%%

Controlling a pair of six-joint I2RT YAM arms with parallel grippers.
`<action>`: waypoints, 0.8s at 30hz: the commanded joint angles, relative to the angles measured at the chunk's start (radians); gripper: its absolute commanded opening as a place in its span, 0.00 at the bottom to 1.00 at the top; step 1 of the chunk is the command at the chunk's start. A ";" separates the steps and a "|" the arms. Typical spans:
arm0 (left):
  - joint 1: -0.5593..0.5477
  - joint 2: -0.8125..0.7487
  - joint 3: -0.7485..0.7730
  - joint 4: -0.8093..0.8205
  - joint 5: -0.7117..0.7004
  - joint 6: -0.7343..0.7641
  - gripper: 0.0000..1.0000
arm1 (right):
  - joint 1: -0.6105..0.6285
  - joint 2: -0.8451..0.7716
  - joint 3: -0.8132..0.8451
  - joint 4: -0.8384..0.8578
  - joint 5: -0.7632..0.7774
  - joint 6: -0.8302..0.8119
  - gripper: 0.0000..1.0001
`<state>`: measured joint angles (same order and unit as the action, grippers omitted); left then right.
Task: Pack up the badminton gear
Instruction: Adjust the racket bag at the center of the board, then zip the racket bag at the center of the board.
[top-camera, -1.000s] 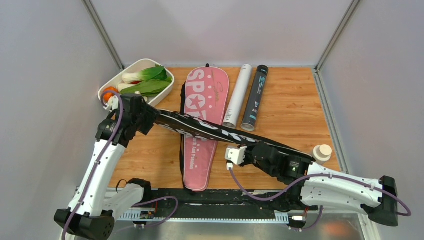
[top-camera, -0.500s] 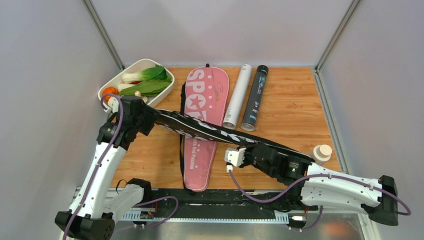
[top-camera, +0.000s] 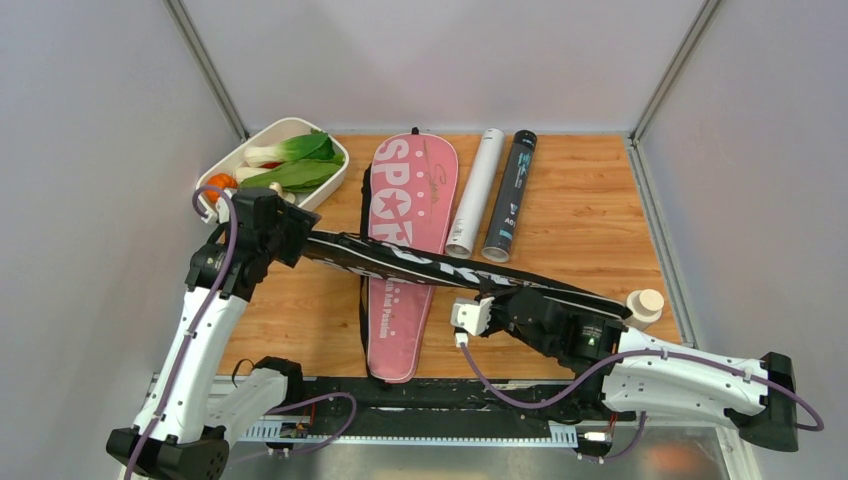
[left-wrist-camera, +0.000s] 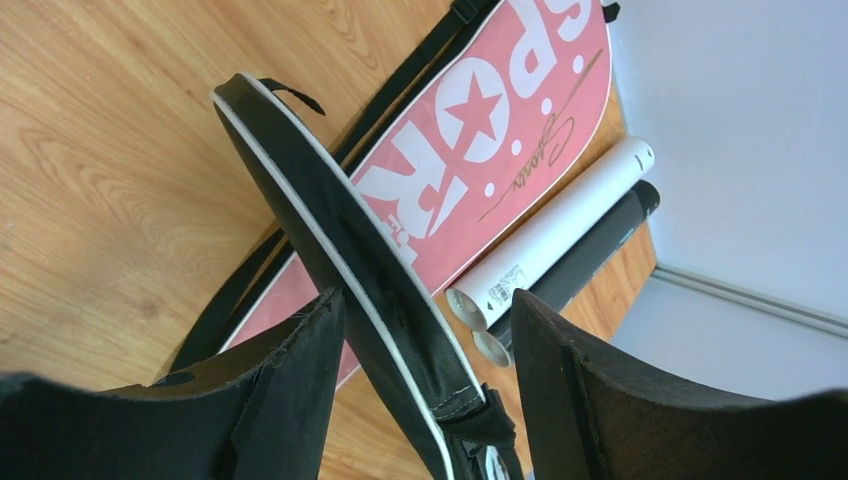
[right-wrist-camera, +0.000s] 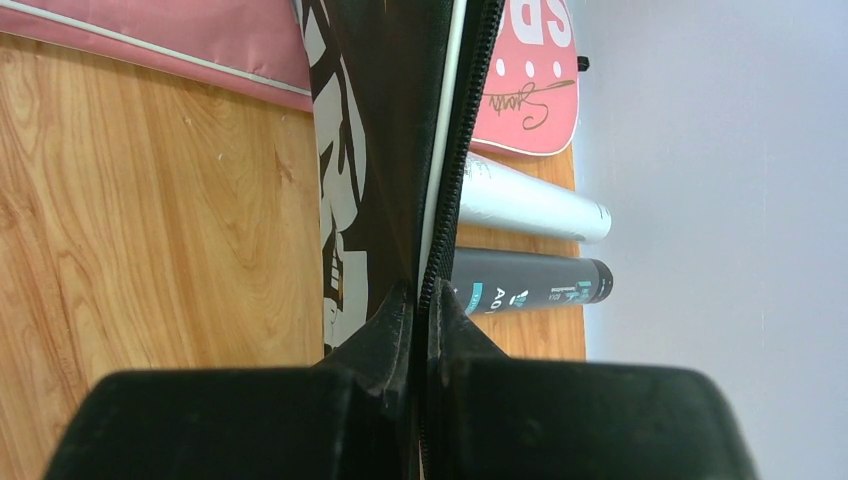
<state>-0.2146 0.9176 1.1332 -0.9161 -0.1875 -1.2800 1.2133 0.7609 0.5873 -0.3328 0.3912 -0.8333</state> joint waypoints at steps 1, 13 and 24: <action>0.004 -0.012 0.026 -0.030 0.029 -0.031 0.68 | 0.009 -0.036 0.019 0.110 0.013 -0.020 0.00; 0.003 -0.027 -0.122 -0.075 0.095 -0.093 0.30 | 0.009 0.001 0.084 0.136 -0.020 0.070 0.22; 0.002 -0.073 -0.167 -0.043 0.105 -0.154 0.00 | 0.009 0.265 0.479 0.122 -0.263 0.791 0.58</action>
<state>-0.2138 0.8600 0.9936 -0.9733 -0.1162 -1.4052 1.2163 0.9344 0.9424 -0.3092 0.2630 -0.4328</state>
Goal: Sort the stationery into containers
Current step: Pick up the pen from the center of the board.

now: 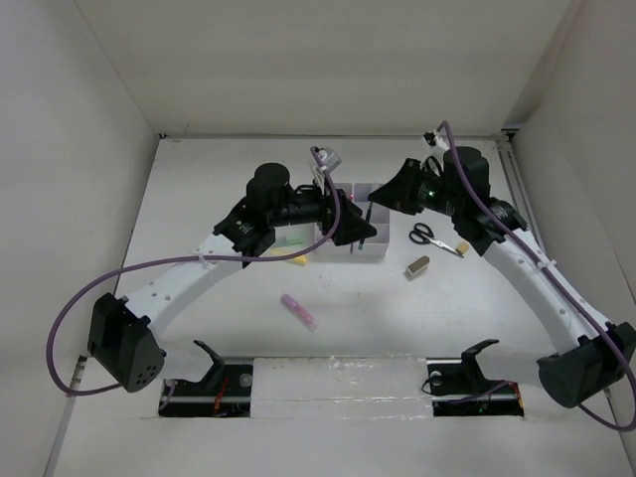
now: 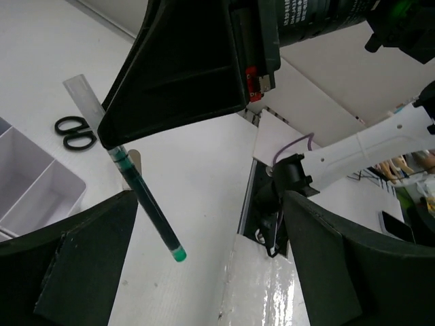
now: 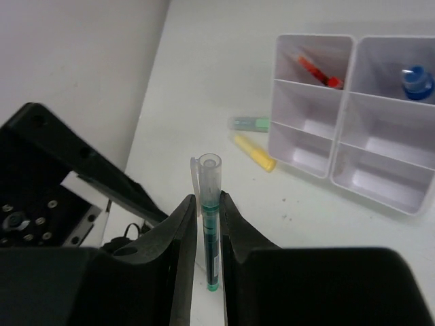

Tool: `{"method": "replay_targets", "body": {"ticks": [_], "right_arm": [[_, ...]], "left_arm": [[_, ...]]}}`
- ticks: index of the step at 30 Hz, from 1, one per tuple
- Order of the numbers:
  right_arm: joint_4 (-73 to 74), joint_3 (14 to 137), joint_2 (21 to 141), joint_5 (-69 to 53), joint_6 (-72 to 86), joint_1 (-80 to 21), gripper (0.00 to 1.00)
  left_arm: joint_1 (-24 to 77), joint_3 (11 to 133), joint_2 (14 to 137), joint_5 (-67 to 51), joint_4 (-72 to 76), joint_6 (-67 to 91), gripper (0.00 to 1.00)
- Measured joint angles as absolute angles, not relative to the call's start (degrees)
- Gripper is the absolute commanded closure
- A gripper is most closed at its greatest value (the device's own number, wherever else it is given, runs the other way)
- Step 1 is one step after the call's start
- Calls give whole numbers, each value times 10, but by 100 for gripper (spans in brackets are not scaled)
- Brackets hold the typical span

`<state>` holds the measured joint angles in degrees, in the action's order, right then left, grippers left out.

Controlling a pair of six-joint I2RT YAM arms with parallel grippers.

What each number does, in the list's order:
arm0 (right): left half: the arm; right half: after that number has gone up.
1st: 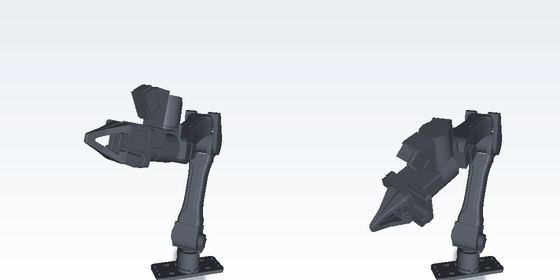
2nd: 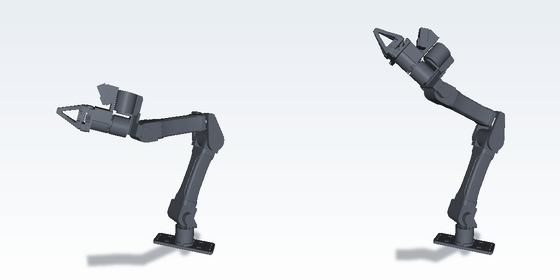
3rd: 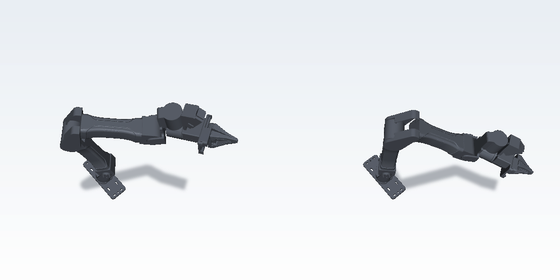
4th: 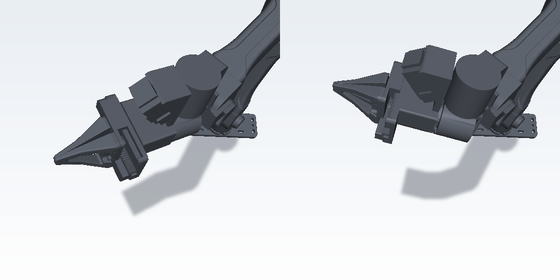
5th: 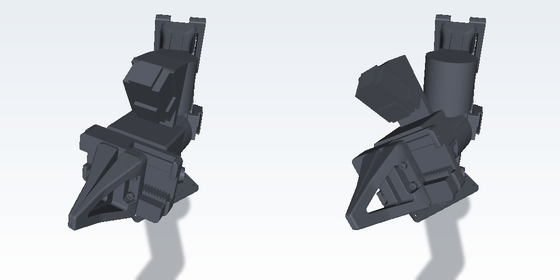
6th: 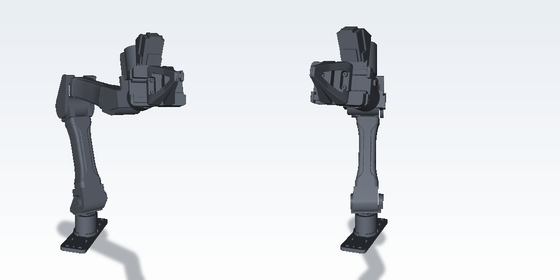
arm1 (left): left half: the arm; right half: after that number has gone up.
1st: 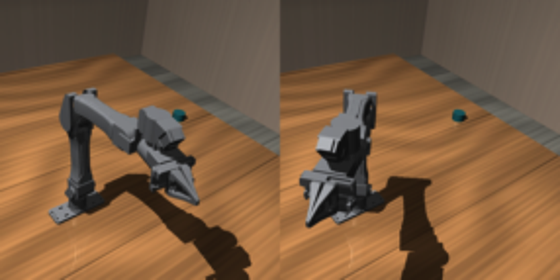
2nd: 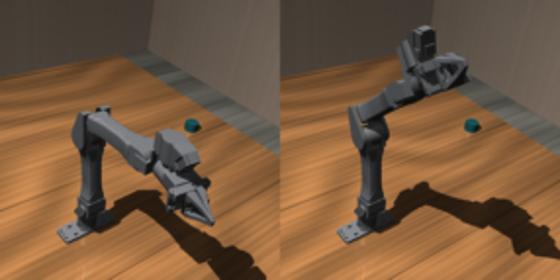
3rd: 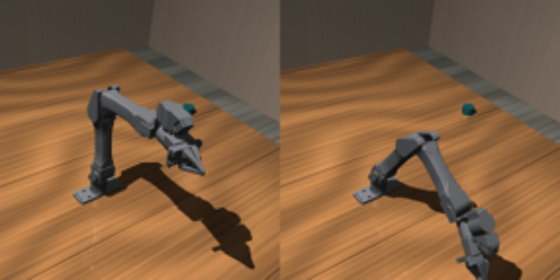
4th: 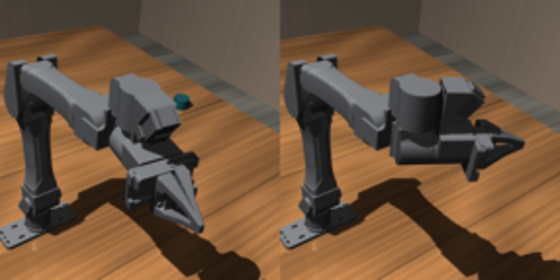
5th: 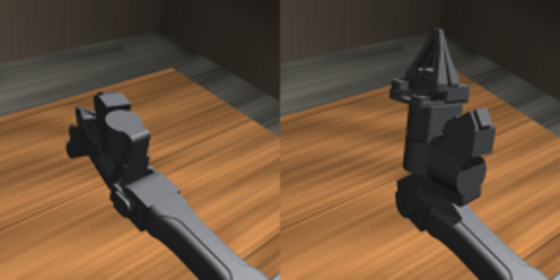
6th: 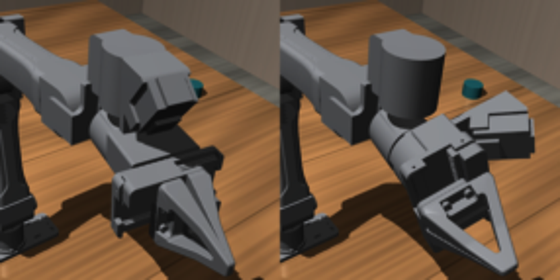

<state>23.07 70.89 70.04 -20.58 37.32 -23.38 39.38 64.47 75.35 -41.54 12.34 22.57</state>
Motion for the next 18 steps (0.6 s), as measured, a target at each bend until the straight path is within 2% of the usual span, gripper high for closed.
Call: {"method": "replay_targets", "body": {"ticks": [6,13,18], "right_arm": [[178,697,687,-226,388,-248,100],[142,695,682,-243,406,-286,100],[128,695,682,-247,410,-314,100]], "left_arm": [[394,624,757,-442,143,225,31],[394,618,757,-442,145,223,34],[394,618,758,-437,146,220,83]]}}
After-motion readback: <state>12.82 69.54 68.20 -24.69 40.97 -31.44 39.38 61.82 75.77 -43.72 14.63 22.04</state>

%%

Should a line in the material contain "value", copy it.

- A gripper is most closed at its greatest value (the device's own number, wherever else it is given, runs the other way)
- Calls give whole numbers, each value times 10, but by 100 for gripper (spans in brackets are not scaled)

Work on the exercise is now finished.